Fue Francis Ford Coppola, cuenta en su último título, quién le habló de ese puñado de flechas que da título a este libro. "El artista –le dijo–, viene al mundo con un carcaj que contiene un número limitado de flechas doradas". Sobre el director, Gainza comparte una divertida anécdota: "Es encantador, amable y también una persona ensimismada, como todo artista serio. Me acuerdo una vez que nos invitó a cenar a su casa. Había otro par de matrimonios y todos llevaron a sus hijos pequeños. En un momento, para calmar el griterío, Coppola les prendió la televisión y les puso Shrek", relata la escritora.

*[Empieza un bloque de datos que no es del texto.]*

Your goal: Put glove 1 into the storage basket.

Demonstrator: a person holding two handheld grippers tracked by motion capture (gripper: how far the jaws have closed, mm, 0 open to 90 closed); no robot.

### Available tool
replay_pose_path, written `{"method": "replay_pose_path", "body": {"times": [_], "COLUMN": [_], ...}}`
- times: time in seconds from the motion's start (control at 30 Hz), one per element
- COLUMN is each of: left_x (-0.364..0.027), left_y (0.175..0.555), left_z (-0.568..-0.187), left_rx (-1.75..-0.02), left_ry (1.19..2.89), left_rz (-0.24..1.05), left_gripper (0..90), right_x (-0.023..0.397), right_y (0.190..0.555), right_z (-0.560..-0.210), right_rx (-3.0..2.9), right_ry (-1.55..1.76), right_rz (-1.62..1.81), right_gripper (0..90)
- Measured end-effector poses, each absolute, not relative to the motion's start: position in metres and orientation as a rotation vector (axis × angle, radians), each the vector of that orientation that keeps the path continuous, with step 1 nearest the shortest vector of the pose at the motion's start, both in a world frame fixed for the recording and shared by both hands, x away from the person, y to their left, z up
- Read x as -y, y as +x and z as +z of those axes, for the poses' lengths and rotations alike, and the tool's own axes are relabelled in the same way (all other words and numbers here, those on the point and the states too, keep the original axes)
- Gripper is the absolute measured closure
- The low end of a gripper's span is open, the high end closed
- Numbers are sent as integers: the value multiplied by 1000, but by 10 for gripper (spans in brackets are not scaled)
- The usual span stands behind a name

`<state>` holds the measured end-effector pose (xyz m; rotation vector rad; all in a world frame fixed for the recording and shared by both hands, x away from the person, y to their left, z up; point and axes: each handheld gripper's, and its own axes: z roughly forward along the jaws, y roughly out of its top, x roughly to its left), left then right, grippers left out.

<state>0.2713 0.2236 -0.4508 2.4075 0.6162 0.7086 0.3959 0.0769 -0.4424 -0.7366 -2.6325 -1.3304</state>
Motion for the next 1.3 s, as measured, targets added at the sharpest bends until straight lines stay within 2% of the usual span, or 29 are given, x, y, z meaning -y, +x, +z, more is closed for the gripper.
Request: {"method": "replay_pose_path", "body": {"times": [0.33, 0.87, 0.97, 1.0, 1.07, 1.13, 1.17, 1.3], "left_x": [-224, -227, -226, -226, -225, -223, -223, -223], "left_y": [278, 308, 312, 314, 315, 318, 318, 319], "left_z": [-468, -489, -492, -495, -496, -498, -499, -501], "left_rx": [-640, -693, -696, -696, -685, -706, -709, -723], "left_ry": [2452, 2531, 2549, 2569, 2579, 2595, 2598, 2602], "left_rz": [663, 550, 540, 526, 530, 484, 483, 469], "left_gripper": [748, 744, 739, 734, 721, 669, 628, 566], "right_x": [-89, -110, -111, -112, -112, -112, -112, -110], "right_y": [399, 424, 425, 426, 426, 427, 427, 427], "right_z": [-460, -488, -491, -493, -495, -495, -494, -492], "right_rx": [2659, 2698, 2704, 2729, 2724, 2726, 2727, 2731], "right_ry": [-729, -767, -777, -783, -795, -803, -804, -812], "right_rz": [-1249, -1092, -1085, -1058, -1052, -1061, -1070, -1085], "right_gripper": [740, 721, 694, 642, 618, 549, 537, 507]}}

"Media hora más tarde, él seguía en el sillón, rodeado de chiquitos. Cuando algún adulto le preguntaba algo, Coppola frenaba la película, contestaba, y luego retomaba: no quería perderse ni un fotograma. Se pasó toda la noche mirando Shrek", comparte divertida. "Me maravilló esa mirada atenta y obsesiva sobre algo que una hubiera mirado de reojo. Digamos, no era una película de Satyajit Ray. Fue toda una lección artística ese interés meticuloso y sin prejuicios por su arte".

P. Y en lo que respecta a su literatura, ¿cuántas flechas quedan en su carcaj?

R. Yo creo que quedan un par más, pero no muchísimas. Aunque, quién sabe, quizás el carcaj termine siendo galera de mago y de su negro interior sigan saliendo flechas hasta el final. Como le pasó a Penelope Fitzgerald, que es el ejemplo más maravilloso de escritura vital y lúcida en la vejez.